◆ Exercise instructions: Exact reproduction required: the lines below from the line with "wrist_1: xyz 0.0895" to the line with "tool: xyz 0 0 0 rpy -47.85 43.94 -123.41", both ends included, and no others.

-- Opening Marker --

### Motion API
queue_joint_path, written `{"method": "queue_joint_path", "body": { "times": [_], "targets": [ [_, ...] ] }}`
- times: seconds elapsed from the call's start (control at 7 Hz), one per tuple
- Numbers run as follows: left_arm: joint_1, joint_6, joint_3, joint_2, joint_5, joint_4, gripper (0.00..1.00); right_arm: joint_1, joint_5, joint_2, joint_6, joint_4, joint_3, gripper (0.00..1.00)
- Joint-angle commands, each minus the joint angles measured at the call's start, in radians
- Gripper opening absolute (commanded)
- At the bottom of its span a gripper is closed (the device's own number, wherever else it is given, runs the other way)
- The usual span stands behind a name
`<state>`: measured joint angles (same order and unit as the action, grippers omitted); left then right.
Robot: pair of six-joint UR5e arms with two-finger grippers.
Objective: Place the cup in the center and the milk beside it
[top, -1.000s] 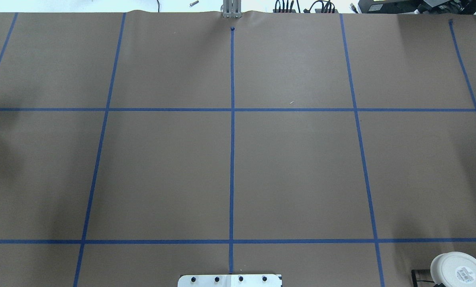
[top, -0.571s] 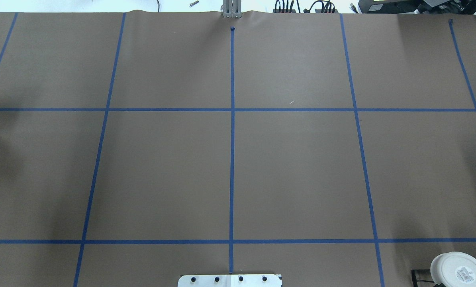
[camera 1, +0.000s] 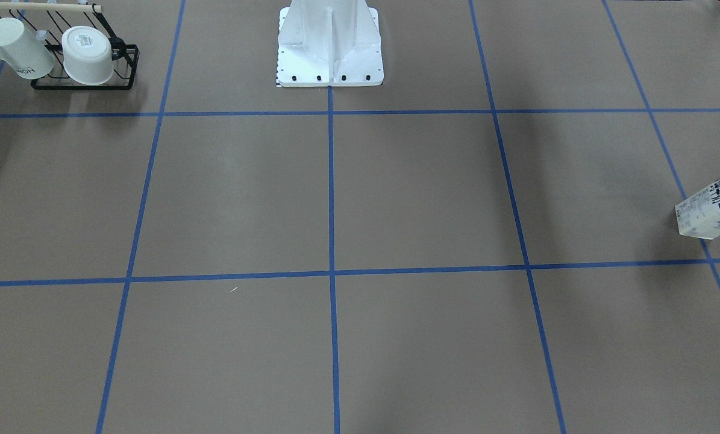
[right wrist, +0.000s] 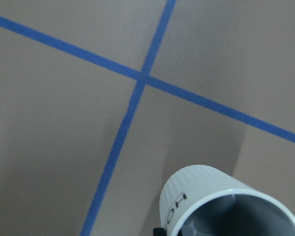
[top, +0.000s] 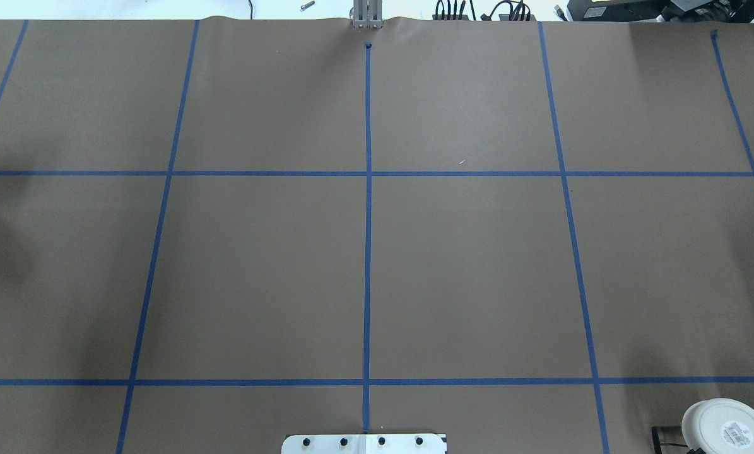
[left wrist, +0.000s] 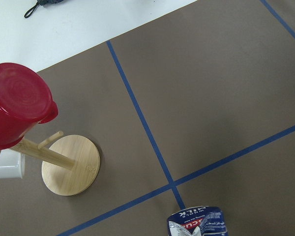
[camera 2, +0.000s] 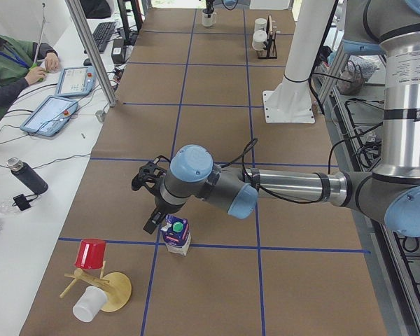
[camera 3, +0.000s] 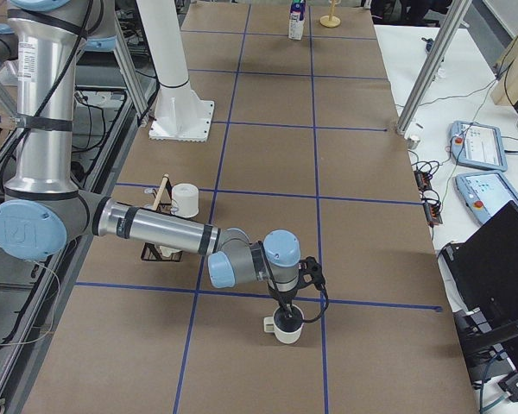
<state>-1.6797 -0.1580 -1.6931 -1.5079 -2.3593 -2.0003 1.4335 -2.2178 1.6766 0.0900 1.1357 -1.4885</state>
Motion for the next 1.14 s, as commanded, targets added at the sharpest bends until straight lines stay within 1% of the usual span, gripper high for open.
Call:
{"method": "queue_joint_path", "body": {
  "times": [0.0,0.14,0.29,0.43,0.57,0.71,0.86,1.0],
  "targets": [
    [0.000,0.000,0.000,0.000,0.000,0.000,0.98,0.001,-0.014,-0.053,-0.003,0.149,-0.175,0.00],
    [0.000,0.000,0.001,0.002,0.000,0.000,0.98,-0.010,-0.069,-0.104,-0.004,0.244,-0.261,0.00],
    [0.000,0.000,0.004,0.002,0.000,0.000,0.98,-0.040,-0.174,-0.179,-0.068,0.263,-0.286,0.00],
    [0.000,0.000,0.006,0.002,0.000,0.000,0.98,-0.135,-0.178,-0.226,-0.261,0.251,-0.320,0.00],
    [0.000,0.000,0.009,0.002,0.000,0.002,0.98,-0.230,-0.148,-0.315,-0.415,0.251,-0.338,0.00],
    [0.000,0.000,0.009,0.002,0.000,0.000,0.98,-0.342,-0.085,-0.398,-0.555,0.254,-0.337,0.00],
    [0.000,0.002,0.010,0.002,0.000,0.002,0.98,-0.480,0.044,-0.479,-0.705,0.265,-0.331,0.00],
    [0.000,0.002,0.010,0.002,0.000,0.002,0.98,-0.598,0.164,-0.554,-0.862,0.312,-0.323,0.00]
  ]
}}
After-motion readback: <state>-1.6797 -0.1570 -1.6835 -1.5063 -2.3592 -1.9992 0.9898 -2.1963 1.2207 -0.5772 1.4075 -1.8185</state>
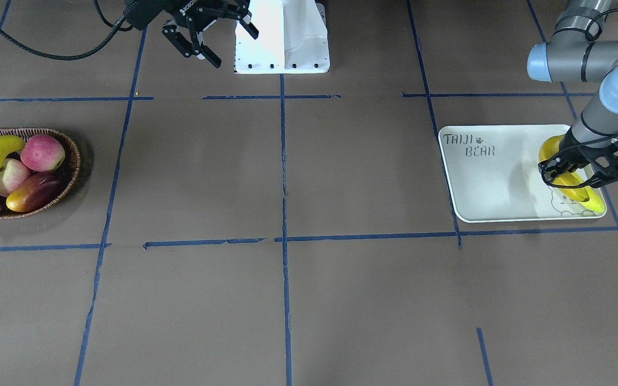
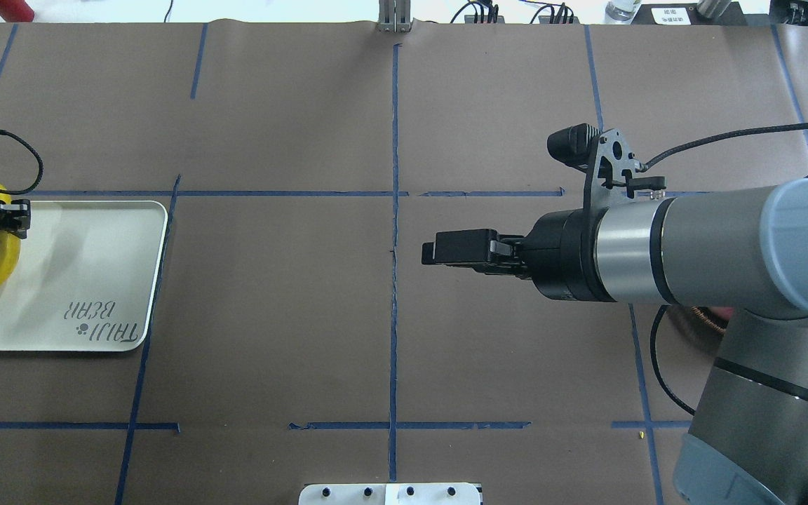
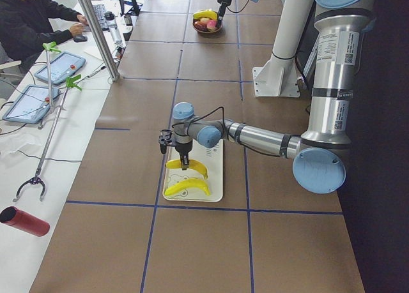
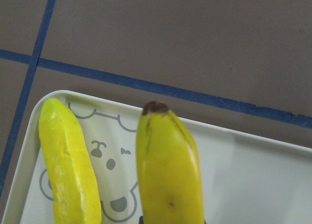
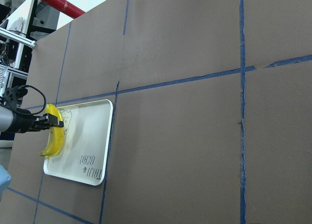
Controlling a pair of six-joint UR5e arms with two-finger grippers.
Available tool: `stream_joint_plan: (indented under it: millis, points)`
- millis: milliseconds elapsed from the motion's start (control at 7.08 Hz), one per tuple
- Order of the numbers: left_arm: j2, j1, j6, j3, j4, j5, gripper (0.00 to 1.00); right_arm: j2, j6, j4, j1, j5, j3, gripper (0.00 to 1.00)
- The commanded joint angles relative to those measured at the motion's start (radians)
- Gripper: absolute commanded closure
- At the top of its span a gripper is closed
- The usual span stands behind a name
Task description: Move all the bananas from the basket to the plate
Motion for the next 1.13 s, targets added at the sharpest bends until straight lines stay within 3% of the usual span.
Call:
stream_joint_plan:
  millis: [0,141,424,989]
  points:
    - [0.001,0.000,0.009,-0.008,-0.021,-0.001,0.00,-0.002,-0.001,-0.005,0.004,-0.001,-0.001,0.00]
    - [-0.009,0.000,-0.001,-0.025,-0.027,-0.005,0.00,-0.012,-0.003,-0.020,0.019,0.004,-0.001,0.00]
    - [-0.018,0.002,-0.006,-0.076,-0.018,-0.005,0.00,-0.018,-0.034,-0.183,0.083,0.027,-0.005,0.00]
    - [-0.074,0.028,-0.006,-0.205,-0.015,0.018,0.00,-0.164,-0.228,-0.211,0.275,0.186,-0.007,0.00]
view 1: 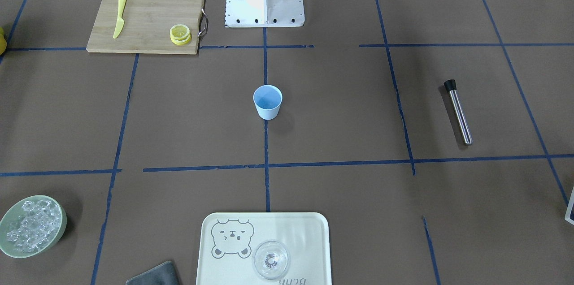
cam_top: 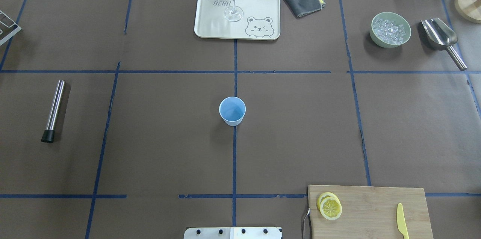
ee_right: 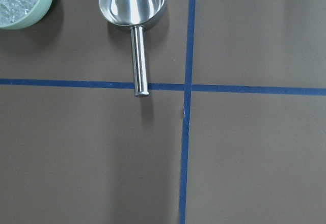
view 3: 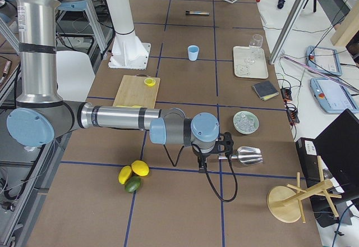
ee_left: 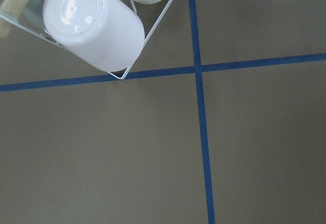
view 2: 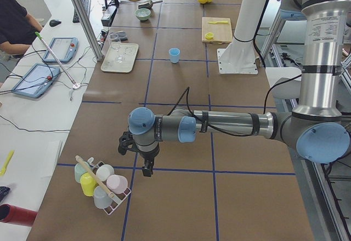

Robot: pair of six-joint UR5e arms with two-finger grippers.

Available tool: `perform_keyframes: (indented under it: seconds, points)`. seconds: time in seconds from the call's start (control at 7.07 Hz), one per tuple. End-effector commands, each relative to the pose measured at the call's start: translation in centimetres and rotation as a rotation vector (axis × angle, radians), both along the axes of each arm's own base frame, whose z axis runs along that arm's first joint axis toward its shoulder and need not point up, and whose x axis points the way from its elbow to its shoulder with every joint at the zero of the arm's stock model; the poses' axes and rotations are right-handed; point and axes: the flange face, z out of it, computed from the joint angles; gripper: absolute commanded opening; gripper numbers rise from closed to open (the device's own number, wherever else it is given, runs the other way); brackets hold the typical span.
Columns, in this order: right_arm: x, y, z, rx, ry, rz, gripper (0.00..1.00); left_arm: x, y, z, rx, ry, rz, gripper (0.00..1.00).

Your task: Squeeze lemon into cup

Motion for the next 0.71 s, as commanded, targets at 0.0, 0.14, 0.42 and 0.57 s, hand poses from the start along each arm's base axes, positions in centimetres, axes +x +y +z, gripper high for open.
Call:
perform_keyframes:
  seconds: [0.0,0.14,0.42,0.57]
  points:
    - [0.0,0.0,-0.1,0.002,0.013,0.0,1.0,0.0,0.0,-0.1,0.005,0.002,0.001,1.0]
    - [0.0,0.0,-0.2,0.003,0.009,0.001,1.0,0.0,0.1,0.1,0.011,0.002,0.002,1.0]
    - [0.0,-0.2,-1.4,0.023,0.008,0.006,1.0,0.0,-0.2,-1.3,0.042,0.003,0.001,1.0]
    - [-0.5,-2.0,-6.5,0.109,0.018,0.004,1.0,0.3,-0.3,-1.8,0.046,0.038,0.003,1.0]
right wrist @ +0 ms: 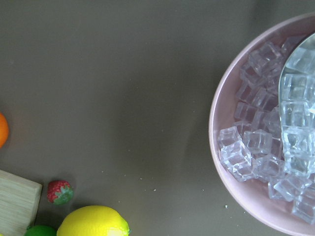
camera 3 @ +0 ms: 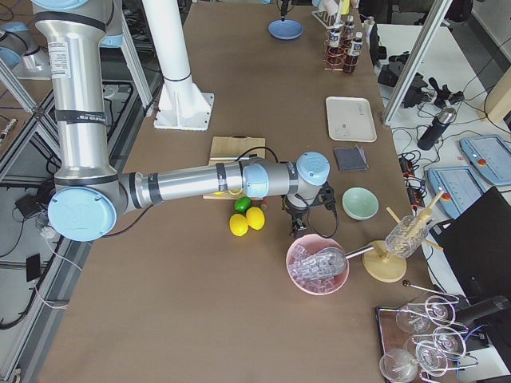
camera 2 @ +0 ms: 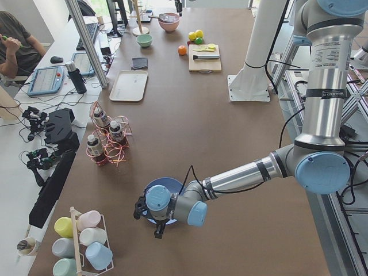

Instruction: Pick orange to plate

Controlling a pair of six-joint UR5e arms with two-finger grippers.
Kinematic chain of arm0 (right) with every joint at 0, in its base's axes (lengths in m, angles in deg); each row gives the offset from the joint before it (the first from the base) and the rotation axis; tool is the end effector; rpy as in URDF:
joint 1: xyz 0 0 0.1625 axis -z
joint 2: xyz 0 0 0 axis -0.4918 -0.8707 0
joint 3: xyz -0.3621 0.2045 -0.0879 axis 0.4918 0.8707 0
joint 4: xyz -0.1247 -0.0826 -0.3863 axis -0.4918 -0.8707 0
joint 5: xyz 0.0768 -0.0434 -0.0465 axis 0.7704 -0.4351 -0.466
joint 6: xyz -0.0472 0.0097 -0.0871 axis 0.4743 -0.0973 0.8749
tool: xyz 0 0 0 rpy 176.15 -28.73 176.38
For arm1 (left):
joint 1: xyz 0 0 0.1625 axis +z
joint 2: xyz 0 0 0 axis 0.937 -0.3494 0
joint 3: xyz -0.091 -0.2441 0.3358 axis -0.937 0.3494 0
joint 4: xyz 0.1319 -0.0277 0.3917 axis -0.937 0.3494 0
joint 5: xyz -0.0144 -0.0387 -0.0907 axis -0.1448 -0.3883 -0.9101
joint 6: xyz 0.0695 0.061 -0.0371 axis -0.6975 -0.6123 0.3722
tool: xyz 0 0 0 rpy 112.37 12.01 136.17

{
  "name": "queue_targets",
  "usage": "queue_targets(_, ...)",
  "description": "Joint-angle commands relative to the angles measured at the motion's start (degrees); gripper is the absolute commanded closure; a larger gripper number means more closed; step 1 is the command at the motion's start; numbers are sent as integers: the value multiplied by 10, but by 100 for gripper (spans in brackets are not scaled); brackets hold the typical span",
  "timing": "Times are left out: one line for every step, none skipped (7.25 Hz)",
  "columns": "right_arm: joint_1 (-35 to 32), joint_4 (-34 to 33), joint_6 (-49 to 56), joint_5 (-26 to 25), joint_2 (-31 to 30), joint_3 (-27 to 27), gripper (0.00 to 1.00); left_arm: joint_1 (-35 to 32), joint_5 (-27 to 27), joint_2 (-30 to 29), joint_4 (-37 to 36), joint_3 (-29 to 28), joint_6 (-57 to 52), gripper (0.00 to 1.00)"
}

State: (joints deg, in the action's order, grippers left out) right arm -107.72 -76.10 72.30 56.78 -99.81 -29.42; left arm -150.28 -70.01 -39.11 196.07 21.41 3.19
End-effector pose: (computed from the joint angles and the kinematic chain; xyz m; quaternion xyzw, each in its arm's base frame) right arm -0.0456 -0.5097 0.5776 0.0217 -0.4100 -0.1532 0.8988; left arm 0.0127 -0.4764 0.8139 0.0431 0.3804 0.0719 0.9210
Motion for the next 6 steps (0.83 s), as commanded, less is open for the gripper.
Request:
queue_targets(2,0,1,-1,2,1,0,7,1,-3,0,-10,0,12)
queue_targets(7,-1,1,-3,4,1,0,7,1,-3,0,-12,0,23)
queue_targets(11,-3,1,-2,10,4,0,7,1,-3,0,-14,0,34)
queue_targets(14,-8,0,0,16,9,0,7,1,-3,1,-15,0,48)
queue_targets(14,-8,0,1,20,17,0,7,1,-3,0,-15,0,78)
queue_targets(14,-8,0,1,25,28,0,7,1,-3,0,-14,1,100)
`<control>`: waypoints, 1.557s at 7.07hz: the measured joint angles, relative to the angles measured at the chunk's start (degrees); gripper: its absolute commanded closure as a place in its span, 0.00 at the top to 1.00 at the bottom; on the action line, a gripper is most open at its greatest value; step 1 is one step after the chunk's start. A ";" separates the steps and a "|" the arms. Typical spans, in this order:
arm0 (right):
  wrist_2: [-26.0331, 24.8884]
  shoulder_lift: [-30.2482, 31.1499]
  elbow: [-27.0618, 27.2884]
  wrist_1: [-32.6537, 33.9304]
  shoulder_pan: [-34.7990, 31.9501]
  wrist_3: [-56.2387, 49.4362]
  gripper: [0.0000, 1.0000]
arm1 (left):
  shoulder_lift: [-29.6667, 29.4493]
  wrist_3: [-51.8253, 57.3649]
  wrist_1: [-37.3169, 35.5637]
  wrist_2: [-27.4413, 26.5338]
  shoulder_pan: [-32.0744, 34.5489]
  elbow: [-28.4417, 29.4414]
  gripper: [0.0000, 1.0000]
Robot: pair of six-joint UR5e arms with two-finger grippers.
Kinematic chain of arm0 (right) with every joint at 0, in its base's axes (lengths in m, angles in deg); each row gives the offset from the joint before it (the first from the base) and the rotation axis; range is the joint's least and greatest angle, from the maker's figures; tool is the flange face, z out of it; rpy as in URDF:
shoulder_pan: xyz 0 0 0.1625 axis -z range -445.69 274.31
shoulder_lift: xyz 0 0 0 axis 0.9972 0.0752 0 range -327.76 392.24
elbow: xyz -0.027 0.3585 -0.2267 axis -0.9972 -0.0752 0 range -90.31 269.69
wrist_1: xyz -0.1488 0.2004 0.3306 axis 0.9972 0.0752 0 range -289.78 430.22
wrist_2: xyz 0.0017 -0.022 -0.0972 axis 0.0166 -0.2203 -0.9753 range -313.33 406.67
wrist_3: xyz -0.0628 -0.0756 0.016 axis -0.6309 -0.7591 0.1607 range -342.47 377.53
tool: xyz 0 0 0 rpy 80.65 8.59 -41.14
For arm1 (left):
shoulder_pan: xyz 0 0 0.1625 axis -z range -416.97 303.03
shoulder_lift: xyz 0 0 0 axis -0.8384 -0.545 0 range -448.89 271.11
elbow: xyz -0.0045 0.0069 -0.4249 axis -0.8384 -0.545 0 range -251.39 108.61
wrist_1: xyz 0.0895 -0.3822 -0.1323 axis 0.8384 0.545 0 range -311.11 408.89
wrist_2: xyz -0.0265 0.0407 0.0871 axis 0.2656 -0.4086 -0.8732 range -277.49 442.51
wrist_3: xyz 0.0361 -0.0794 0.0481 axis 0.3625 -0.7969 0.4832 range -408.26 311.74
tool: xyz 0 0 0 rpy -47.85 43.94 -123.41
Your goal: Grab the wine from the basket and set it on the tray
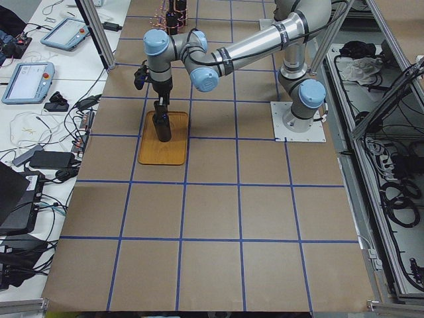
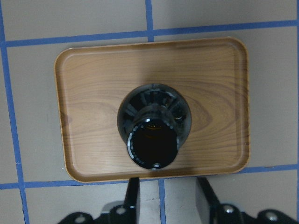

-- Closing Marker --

◆ Answer to the exercise:
wrist_1: xyz 0.0895 -0.3822 -0.1323 axis 0.8384 0.545 0 range -311.11 408.89
wrist_2: xyz -0.0265 0.0407 0.0871 axis 0.2656 -0.4086 -0.8732 range -277.49 442.51
wrist_3: xyz 0.0361 -0.0794 0.0481 axis 0.3625 -0.7969 0.4832 range -408.26 311.74
tool: xyz 0 0 0 rpy -47.85 43.94 -123.41

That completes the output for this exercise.